## Action item
Retype the listing that follows, word for word.
(Beginning of Data provided)
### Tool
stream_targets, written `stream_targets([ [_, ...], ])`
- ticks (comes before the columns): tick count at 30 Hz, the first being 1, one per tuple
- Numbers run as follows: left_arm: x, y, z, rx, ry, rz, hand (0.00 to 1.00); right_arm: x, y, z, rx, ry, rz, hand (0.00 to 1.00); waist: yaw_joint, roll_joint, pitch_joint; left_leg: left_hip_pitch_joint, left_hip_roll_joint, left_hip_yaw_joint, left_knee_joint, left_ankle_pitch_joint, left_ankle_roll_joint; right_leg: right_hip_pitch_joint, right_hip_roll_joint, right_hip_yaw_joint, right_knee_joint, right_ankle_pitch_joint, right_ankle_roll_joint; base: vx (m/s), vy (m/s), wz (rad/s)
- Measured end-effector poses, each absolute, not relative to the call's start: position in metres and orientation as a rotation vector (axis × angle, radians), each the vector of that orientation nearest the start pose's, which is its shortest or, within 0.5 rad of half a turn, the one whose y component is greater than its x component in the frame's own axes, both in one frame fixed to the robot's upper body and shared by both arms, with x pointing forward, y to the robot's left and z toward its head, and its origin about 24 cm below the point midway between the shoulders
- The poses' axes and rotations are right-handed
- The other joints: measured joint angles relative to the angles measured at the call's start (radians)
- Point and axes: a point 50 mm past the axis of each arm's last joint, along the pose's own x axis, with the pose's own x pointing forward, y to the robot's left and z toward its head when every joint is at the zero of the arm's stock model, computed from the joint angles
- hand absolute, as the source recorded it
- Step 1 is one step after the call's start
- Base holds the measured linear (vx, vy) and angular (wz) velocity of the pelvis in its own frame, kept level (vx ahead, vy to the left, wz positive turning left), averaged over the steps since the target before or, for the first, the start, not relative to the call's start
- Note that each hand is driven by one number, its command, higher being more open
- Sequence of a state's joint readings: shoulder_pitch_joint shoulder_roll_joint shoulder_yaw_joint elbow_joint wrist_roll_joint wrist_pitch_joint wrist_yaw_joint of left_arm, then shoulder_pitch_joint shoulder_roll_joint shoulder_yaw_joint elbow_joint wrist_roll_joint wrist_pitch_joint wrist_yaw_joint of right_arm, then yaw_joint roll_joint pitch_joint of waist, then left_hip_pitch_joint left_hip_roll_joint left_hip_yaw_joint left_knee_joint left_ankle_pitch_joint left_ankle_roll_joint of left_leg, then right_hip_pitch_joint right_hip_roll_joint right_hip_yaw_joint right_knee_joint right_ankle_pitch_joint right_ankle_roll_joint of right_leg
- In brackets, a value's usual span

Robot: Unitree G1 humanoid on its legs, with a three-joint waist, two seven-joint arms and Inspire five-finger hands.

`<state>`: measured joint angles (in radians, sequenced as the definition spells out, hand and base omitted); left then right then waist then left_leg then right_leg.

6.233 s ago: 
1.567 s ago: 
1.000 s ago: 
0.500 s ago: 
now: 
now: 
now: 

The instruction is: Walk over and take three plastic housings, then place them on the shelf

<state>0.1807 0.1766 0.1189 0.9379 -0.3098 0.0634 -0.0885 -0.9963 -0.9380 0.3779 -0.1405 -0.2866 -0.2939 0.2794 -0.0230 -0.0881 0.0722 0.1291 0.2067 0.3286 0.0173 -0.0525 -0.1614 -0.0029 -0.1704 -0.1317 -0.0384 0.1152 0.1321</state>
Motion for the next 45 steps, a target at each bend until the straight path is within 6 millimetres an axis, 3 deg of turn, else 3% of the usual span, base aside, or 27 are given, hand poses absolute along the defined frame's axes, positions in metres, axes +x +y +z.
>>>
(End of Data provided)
## Exercise answer
### Tool
stream_targets, written `stream_targets([ [_, ...], ])`
- ticks (comes before the columns): tick count at 30 Hz, the first being 1, one per tuple
- Numbers run as follows: left_arm: x, y, z, rx, ry, rz, hand (0.00 to 1.00); right_arm: x, y, z, rx, ry, rz, hand (0.00 to 1.00); waist: yaw_joint, roll_joint, pitch_joint; left_leg: left_hip_pitch_joint, left_hip_roll_joint, left_hip_yaw_joint, left_knee_joint, left_ankle_pitch_joint, left_ankle_roll_joint; right_leg: right_hip_pitch_joint, right_hip_roll_joint, right_hip_yaw_joint, right_knee_joint, right_ankle_pitch_joint, right_ankle_roll_joint; base: vx (m/s), vy (m/s), wz (rad/s)
- Measured end-effector poses, each absolute, not relative to the call's start: position in metres and orientation as a rotation vector (axis × angle, radians), each the vector of that orientation nearest the start pose's, which is its shortest or, within 0.5 rad of half a turn, the one whose y component is greater than its x component in the frame's own axes, both in one frame fixed to the robot's upper body and shared by both arms, with x pointing forward, y to the robot's left and z toward its head, and its origin about 24 cm below the point midway between the shoulders
- The poses' axes and rotations are right-handed
- The other joints: measured joint angles relative to the angles measured at the call's start (radians)
- Point and axes: a point 50 mm past the axis of each arm's last joint, along the pose's own x axis, with the pose's own x pointing forward, y to the robot's left and z toward its head when every joint is at the zero of the arm's stock model, computed from the joint angles
- hand absolute, as the source recorded it
- Step 1 is one step after the call's start
- Base holds the measured linear (vx, vy) and angular (wz) velocity of the pelvis in its own frame, kept level (vx ahead, vy to the left, wz positive turning left), averaged over the steps since the target before or, for the first, the start, not relative to the call's start
- Note that each hand is driven by one number, its command, higher being more open
- Sequence of a state's joint readings: shoulder_pitch_joint shoulder_roll_joint shoulder_yaw_joint elbow_joint wrist_roll_joint wrist_pitch_joint wrist_yaw_joint of left_arm, then shoulder_pitch_joint shoulder_roll_joint shoulder_yaw_joint elbow_joint wrist_roll_joint wrist_pitch_joint wrist_yaw_joint of right_arm, then yaw_joint roll_joint pitch_joint of waist, then left_hip_pitch_joint left_hip_roll_joint left_hip_yaw_joint left_knee_joint left_ankle_pitch_joint left_ankle_roll_joint of left_leg, then right_hip_pitch_joint right_hip_roll_joint right_hip_yaw_joint right_knee_joint right_ankle_pitch_joint right_ankle_roll_joint of right_leg
- In brackets, a value's usual span

Robot: Unitree G1 humanoid on its legs, with a three-joint waist, two seven-joint arms and Inspire five-finger hands.

`<state>`: measured joint angles (in radians, sequenced as the definition spells out, hand and base omitted); left then right then waist then left_leg then right_leg.

6.233 s ago: 
1.567 s ago: 
1.000 s ago: 
0.500 s ago: 
now: 
now: 
now: 

The instruction is: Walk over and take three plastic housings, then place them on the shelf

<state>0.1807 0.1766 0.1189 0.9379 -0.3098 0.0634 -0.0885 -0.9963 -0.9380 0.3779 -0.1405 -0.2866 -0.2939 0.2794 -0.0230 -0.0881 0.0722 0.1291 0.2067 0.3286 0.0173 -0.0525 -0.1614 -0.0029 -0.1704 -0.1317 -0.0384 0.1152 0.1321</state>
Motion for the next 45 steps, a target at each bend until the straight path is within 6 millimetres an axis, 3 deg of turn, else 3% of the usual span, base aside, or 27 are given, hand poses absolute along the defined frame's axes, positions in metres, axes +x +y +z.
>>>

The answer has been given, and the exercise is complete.